Actual argument: Immigration reform is a good idea for purposes of national security, but I find the argument of "those damned illegals" unpersuasive. The illegals I see work 14 hour days during the on-season, as much as possible during the off, usually doing backbreaking labor. Their contributions are valuable too. We should prevent our borders from being porous so as to mitigate the potential for controlled substances (explosives, drugs, uranium, criminals, etc) but to go further without elaborate to "deport them all" smacks of Know-Nothingness (political party, not aspersion on one's character.) Until we find a way to get by without cheap labor, we''ll have illegal immigrants or a busted economy in many sectors. Or a mix and match, your choice.

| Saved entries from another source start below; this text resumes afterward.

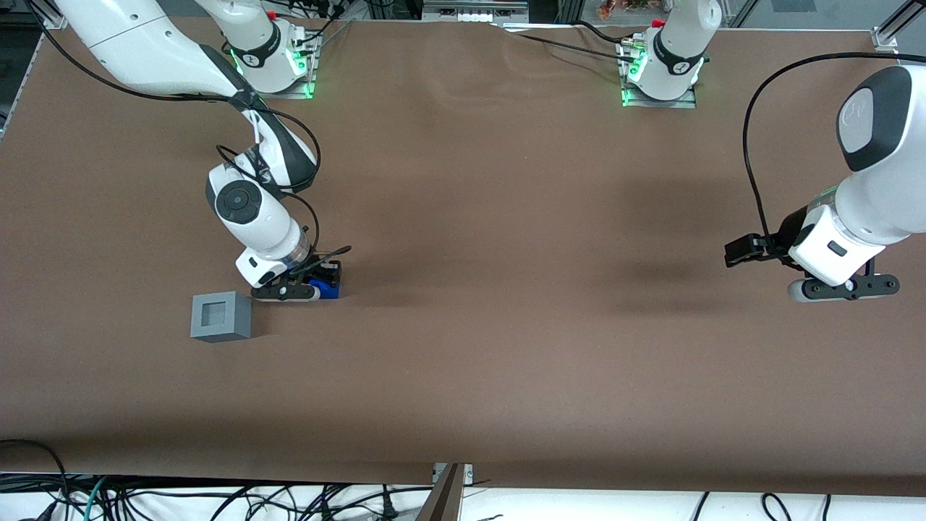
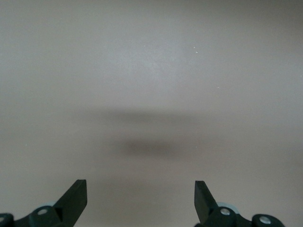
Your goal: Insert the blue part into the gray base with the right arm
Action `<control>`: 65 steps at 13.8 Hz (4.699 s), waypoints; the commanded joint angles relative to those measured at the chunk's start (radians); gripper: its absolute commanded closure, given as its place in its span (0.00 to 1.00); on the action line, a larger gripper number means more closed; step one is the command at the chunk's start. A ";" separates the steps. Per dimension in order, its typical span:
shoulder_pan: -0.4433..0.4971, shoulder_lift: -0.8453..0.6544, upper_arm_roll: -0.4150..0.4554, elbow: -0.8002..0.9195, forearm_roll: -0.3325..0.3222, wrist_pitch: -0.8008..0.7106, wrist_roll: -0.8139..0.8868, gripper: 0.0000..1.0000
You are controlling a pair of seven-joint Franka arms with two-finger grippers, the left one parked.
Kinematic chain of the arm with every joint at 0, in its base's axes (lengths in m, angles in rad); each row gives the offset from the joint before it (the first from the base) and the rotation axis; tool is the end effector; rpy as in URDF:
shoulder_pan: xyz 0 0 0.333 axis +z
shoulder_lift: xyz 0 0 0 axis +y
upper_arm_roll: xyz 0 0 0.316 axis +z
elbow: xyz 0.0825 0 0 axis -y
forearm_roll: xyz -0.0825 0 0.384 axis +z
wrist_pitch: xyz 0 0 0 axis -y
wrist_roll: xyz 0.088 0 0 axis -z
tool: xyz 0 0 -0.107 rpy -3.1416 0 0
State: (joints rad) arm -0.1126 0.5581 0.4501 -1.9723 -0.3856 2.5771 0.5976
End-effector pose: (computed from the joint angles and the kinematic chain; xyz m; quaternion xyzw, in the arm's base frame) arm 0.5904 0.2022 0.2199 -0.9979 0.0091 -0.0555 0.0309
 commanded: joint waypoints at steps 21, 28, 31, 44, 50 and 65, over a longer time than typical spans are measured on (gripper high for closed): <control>-0.064 -0.027 -0.235 0.349 0.269 -0.437 -0.817 0.60; -0.065 -0.006 -0.240 0.348 0.294 -0.405 -0.737 0.60; -0.065 0.000 -0.241 0.348 0.294 -0.402 -0.736 0.60; -0.067 0.008 -0.257 0.348 0.306 -0.387 -0.633 0.60; -0.068 0.014 -0.255 0.337 0.306 -0.380 -0.627 0.31; -0.070 -0.427 -0.200 0.406 0.323 -0.918 -0.651 0.01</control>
State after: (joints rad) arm -0.1751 0.2455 0.2466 -1.5717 -0.0900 1.7740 -0.0374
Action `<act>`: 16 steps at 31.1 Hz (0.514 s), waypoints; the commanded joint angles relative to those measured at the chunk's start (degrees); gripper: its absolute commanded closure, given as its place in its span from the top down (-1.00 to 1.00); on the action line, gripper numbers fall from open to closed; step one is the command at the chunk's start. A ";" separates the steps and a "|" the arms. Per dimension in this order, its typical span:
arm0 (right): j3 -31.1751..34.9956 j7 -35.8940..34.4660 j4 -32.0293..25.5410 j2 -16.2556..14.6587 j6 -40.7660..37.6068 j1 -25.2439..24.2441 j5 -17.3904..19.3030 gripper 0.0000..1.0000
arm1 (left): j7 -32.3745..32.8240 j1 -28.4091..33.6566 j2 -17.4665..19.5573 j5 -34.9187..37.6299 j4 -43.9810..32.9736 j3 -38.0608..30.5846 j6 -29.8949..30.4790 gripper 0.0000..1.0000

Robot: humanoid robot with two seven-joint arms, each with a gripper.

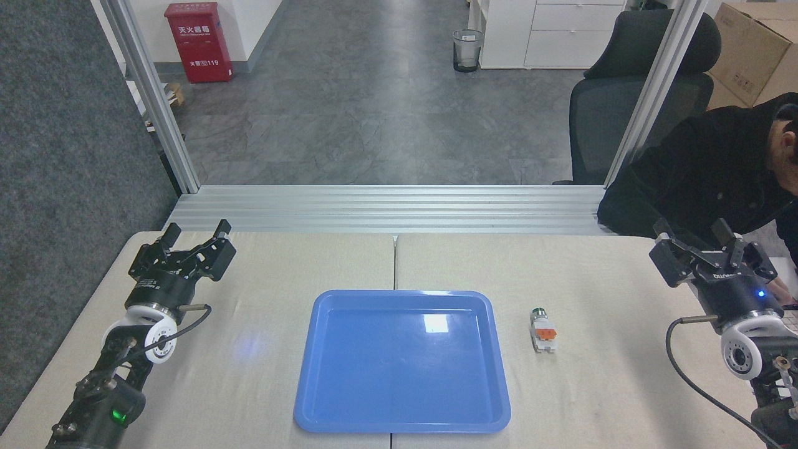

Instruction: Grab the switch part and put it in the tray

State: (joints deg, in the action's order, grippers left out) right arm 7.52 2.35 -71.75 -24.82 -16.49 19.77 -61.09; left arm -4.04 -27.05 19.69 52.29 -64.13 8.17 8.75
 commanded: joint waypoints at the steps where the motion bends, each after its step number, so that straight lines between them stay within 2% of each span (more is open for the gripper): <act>1: 0.22 0.02 -1.37 0.30 -0.82 -0.35 0.10 0.97 | 0.00 -0.02 0.00 0.00 -0.03 0.00 -0.05 1.00; 5: 0.13 0.11 -1.02 0.30 -1.71 -0.52 -0.34 0.97 | 0.00 -0.02 0.00 0.00 -0.03 0.00 -0.05 1.00; 11: -0.22 0.20 -0.76 0.74 3.65 -0.52 -0.43 0.97 | 0.00 -0.02 0.00 0.00 -0.03 0.00 -0.05 1.00; 16: -0.22 0.82 -1.20 1.18 4.01 -0.61 -0.25 0.97 | 0.00 0.07 0.00 0.00 -0.03 0.00 -0.05 1.00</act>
State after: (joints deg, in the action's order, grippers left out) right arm 7.51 2.78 -72.33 -24.42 -13.64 19.34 -61.33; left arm -4.05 -27.06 19.69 52.29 -64.13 8.17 8.75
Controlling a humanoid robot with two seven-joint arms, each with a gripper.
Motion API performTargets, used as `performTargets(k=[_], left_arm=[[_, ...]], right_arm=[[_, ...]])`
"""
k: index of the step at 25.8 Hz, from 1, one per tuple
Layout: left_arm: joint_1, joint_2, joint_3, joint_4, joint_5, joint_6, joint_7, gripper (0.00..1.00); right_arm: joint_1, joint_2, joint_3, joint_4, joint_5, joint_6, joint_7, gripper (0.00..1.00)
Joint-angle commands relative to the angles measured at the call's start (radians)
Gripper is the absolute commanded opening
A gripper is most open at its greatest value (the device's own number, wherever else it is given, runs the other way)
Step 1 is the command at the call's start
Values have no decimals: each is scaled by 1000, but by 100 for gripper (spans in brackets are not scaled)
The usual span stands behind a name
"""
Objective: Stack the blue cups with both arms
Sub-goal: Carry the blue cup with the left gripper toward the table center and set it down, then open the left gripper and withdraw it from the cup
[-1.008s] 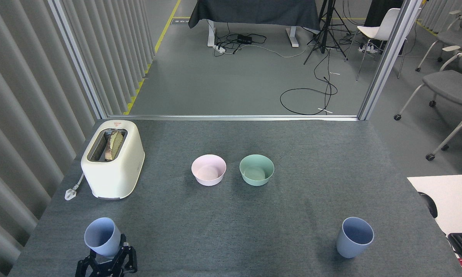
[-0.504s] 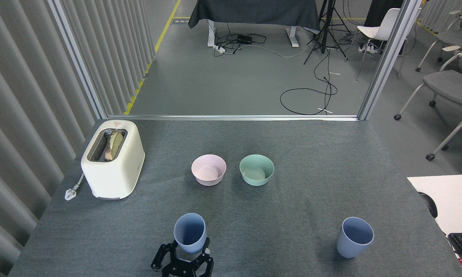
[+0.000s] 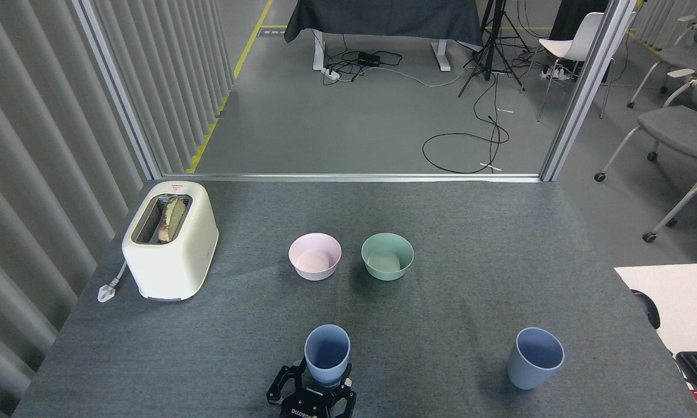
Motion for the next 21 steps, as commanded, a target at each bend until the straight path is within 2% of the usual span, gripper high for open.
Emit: performTargets(k=[1,4,5,8,9,12,18,21], left_arm=[[-5,1,-2,15,-1,6,0,57],[0,1,-2,15,-1,6,0,59],[0,1,0,15,1,7,0,63],[1,2,2,15,8,10,2,89],[1,1,2,14,12,12,2,95],[5,2,2,14,13,15,2,98],[34,9,3,-2,15,12,2,100],[80,12,5,-51,15,6,2,100]], right_arm=[[0,0,-1,1,0,0,-1,100],[0,0,1,1,0,0,-6,100],[0,0,1,1,0,0,-6,100],[0,0,1,1,0,0,-7,100],[0,0,1,1,0,0,-7,100],[0,0,1,1,0,0,-9,100],[0,0,1,3,-5,0,-16,100],[0,0,1,3,-6,0,-16,100]])
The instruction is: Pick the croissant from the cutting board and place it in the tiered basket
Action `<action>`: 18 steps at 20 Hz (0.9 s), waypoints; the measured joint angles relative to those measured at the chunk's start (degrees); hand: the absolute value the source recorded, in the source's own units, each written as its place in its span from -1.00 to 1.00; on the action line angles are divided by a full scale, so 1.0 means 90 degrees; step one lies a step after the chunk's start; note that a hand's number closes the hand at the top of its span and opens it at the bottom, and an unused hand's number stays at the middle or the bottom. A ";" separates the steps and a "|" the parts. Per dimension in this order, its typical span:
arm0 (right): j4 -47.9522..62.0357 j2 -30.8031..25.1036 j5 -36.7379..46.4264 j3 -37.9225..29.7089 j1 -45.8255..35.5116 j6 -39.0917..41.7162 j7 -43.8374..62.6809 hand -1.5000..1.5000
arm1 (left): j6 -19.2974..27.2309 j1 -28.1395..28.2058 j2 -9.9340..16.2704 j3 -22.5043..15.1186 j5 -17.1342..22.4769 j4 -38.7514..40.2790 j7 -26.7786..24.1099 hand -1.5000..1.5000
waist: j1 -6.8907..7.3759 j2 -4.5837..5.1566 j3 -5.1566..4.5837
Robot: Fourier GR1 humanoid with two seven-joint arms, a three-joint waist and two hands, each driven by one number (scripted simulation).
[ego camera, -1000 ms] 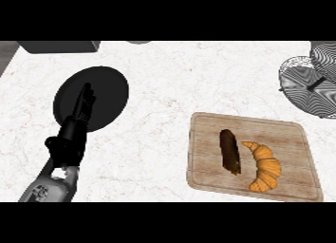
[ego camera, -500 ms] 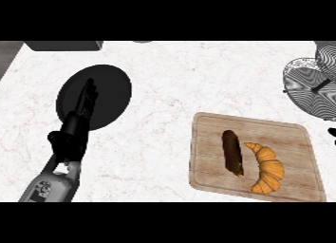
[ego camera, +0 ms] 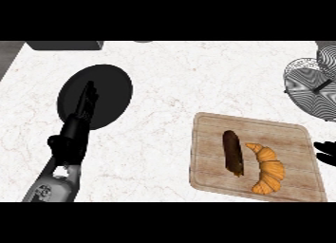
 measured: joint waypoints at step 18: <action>0.0207 0.0541 0.3235 0.0768 0.0081 -0.0659 -0.1712 -1.00 | -0.0285 0.0098 -0.0432 0.0257 -0.0433 -0.0118 0.0103 0.00 | 0.0009 0.0004 0.0004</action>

@ Stan: Of course development works nothing like that, I was waving a magic wand to caveat out all the good arguments about prohibiting drilling. The aim was to show that the "But things will be cheap!" argument is bogus, because our President's own numbers are wildly insufficient in face of US DAILY consumption. When we take a real world stance, including the time lag, cost of drilling, profit from sale, etc, the cost reduction plan is only riddled with more holes. I gave arguments for a plan in TH's next post on the topic, and I won't repeat them here. As for the observation, it was meant to show that the arguments brought up cut both ways, some of which in directions that their proponents ignore.

We have to switch to another form of power eventually, so we might as well start researching what it is now. And nukes aren't a solution, again for reasons brought up in the other post.  

By Anonymous Anonymous, at Sun Jun 22, 01:00:00 AM:

Sorry, I must have missed something? What resons were put forward against nuclear?  

By Anonymous Anonymous, at Mon Jun 23, 09:06:00 PM:

Complaining about underutilized oil leases is like leasing Manhattan to a logging company, then complaining that you never see loggers anywhere but Central Park.